» Instructions for the task
Search the entries for lines that contain the word "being", and report each one found.

───

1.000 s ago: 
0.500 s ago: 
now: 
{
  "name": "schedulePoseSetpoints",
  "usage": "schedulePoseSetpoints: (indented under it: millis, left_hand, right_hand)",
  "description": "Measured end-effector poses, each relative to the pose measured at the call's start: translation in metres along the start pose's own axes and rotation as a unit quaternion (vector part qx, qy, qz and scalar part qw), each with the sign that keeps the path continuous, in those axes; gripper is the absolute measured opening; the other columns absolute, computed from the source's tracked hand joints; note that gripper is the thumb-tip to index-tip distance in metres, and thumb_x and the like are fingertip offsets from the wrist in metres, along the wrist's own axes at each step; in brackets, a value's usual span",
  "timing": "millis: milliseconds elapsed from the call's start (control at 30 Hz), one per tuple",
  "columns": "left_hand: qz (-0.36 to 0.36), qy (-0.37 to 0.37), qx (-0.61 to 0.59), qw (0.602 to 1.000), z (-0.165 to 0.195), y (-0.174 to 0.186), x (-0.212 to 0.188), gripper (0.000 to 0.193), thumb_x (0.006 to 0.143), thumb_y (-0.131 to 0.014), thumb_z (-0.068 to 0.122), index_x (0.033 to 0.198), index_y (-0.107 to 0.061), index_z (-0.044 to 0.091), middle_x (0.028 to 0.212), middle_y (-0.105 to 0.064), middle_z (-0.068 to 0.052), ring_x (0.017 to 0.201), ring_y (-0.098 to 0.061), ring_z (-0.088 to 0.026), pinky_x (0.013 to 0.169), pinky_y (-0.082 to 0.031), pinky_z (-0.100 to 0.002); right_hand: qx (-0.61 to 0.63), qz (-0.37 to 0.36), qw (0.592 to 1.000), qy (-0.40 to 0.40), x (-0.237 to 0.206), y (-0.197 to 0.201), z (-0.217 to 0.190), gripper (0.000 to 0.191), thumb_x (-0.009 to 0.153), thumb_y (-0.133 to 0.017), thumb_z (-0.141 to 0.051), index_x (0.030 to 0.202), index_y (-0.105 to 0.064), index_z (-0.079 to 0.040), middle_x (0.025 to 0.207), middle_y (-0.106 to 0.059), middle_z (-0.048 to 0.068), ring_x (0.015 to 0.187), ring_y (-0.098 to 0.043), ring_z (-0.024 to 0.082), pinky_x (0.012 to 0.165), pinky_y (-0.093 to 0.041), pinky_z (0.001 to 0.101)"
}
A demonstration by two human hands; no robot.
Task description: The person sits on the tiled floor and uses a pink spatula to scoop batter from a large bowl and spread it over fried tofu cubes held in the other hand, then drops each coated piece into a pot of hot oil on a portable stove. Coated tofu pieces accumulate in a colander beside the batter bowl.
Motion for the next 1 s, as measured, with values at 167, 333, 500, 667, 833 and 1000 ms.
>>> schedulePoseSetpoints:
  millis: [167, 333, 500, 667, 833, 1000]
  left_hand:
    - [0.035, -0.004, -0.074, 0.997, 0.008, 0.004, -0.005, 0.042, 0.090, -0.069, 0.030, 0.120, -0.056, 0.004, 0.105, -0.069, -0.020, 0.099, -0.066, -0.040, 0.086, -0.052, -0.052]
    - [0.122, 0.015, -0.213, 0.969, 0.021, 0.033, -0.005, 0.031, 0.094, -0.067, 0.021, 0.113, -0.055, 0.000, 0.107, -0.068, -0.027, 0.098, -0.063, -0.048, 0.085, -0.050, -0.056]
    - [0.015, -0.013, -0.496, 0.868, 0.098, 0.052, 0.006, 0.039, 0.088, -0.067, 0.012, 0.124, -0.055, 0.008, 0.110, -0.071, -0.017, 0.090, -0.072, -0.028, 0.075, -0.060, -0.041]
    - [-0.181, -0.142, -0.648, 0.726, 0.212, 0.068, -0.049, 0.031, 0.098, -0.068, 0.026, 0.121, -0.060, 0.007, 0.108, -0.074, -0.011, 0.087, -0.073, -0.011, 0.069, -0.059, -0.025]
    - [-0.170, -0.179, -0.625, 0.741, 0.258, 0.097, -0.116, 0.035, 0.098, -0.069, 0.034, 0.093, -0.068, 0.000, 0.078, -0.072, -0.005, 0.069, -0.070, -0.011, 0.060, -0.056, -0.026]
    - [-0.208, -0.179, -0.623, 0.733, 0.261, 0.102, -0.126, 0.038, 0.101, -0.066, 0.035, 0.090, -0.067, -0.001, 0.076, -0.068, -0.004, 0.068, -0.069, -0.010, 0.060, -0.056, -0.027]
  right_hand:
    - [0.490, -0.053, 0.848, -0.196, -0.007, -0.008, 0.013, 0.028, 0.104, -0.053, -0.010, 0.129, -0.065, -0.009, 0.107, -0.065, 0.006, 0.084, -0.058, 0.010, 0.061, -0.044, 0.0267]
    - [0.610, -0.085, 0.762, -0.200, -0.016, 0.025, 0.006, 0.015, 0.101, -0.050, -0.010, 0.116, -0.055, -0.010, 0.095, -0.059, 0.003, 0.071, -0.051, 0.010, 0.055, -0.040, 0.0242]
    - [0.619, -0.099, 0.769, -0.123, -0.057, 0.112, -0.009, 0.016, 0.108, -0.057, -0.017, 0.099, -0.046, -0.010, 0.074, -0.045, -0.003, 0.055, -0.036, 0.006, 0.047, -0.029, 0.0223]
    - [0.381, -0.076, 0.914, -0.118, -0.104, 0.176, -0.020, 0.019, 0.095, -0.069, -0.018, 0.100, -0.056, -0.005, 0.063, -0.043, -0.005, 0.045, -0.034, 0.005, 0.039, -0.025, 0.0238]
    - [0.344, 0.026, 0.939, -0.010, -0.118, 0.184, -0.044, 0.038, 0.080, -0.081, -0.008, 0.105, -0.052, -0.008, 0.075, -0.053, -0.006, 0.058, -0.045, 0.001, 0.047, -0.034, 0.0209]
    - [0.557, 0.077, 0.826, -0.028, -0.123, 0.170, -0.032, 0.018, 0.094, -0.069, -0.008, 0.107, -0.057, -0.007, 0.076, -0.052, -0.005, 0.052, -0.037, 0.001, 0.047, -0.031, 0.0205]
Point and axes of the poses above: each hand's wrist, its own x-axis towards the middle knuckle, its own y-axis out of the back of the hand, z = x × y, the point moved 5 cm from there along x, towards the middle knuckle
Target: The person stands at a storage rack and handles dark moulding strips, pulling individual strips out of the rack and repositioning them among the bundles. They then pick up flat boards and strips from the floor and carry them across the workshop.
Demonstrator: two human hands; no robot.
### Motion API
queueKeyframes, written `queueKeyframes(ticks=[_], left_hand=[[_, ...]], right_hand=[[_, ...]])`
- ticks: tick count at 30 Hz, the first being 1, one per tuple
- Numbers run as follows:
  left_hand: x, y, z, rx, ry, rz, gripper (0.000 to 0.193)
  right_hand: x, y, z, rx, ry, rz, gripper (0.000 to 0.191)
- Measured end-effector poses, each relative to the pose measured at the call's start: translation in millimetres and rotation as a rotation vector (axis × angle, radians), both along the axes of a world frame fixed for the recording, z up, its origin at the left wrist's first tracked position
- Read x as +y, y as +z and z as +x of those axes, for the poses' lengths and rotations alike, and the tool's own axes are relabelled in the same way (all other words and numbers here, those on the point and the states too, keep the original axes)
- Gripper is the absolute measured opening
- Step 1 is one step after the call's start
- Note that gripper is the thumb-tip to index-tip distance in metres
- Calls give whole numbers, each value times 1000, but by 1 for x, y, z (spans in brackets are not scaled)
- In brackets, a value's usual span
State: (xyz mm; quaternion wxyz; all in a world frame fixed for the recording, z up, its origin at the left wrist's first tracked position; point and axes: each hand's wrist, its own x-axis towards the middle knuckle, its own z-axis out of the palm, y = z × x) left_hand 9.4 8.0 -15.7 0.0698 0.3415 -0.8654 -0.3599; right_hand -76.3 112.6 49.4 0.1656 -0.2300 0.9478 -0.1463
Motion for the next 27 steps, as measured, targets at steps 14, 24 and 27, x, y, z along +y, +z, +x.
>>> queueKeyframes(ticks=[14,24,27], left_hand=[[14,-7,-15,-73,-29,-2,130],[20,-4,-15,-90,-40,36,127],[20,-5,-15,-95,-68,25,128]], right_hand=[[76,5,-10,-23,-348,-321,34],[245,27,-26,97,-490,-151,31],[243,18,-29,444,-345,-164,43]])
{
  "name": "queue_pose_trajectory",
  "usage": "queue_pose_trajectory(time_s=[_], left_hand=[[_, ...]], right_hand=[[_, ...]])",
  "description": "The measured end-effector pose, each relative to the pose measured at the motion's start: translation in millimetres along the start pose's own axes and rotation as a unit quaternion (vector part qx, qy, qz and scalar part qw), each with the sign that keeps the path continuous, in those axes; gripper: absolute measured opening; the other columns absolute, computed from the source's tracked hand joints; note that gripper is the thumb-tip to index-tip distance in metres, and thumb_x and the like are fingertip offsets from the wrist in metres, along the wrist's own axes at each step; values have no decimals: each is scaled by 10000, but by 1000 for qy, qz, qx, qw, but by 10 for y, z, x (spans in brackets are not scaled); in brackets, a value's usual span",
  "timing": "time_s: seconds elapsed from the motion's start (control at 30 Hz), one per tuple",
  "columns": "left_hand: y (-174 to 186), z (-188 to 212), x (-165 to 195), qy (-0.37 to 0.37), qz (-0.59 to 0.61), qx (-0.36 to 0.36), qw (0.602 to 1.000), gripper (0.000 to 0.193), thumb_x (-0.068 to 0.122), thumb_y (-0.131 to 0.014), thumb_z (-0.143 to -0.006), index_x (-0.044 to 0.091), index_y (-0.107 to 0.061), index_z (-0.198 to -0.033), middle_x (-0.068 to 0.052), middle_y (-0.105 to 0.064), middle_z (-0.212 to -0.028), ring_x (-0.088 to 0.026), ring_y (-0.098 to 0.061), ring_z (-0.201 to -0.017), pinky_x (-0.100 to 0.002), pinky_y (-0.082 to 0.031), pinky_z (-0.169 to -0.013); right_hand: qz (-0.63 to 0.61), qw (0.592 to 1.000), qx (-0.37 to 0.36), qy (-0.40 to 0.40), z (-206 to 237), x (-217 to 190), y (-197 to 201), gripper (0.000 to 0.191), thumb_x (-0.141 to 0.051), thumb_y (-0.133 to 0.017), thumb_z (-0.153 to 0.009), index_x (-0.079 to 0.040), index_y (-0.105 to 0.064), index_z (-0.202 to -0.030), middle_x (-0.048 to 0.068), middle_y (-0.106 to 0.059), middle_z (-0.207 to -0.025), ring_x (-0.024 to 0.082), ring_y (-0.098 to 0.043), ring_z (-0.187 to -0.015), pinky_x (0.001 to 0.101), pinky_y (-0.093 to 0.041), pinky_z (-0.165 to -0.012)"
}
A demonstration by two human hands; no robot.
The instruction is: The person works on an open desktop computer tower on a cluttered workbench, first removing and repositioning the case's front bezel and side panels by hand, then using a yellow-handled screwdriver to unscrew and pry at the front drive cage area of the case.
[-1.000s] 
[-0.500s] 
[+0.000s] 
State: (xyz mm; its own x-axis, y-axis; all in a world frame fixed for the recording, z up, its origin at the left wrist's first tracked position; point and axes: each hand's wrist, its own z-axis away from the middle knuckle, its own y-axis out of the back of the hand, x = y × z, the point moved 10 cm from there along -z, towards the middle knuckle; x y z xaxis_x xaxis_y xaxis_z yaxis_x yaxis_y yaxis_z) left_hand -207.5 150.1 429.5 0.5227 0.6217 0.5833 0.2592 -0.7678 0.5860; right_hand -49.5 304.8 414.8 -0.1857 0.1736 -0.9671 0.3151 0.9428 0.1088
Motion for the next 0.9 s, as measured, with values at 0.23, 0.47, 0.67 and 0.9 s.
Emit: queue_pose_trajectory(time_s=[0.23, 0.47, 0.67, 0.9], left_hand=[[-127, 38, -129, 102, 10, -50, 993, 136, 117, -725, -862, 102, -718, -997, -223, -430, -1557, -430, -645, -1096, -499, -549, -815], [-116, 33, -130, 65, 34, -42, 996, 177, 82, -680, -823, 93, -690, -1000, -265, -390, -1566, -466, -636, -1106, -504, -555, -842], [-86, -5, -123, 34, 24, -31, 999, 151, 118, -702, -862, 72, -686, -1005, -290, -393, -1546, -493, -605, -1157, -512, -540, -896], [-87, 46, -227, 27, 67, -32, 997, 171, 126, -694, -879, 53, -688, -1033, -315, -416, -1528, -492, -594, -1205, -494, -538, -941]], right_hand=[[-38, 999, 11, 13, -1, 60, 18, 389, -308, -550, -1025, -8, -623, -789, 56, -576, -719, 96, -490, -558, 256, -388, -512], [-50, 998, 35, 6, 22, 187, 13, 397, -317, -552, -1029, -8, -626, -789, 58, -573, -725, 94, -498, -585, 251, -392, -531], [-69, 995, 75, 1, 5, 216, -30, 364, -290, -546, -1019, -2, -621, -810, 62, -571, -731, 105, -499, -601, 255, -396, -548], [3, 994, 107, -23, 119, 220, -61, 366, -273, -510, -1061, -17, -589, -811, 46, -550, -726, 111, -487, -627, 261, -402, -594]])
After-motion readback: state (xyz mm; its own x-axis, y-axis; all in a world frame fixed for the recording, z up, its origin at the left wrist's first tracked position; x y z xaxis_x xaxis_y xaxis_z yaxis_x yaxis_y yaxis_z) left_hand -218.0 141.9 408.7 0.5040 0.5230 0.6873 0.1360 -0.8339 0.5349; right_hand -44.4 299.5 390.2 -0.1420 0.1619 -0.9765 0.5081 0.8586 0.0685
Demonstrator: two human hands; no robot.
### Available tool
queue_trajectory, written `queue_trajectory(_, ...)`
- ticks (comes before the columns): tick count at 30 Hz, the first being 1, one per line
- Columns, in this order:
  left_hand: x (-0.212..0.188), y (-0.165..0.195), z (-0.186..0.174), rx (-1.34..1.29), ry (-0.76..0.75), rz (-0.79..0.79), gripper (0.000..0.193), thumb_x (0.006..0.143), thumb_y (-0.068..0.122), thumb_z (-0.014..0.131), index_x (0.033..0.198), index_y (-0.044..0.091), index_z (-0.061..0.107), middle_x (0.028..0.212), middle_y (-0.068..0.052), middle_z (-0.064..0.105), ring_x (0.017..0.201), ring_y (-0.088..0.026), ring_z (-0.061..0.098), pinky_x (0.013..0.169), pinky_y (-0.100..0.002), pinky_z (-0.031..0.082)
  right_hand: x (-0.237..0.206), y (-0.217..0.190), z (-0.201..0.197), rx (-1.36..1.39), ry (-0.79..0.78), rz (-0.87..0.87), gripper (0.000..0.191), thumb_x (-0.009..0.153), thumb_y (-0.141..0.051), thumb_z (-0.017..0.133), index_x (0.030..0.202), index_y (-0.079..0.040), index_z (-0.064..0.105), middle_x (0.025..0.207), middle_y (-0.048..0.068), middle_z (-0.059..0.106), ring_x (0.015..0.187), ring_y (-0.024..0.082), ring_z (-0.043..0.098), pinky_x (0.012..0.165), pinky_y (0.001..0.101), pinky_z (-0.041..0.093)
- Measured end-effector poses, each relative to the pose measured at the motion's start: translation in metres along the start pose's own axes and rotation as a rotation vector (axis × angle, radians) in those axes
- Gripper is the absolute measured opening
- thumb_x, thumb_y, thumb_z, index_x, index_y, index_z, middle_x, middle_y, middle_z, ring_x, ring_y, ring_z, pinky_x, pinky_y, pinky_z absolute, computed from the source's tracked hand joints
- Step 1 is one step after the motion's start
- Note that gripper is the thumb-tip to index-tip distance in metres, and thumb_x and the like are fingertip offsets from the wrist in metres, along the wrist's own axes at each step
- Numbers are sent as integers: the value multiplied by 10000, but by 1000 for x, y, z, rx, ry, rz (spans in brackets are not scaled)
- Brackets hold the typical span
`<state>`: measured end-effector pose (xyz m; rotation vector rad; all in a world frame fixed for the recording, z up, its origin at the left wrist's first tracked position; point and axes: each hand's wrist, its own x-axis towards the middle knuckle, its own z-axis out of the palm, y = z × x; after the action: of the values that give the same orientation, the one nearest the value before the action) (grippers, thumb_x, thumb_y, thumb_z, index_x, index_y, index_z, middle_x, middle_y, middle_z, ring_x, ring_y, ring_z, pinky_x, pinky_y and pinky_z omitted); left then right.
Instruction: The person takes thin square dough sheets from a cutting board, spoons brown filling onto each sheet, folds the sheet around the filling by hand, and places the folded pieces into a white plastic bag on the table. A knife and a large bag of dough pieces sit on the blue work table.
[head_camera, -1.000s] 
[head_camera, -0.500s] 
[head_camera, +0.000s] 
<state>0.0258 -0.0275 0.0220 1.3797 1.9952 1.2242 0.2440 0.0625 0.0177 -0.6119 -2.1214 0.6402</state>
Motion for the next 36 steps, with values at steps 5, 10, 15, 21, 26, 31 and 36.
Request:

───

» Result below
- ticks: tick count at 30 Hz, the first being 1, one per tuple
- ticks (comes before the columns): tick count at 30 Hz, the first being 1, one per line

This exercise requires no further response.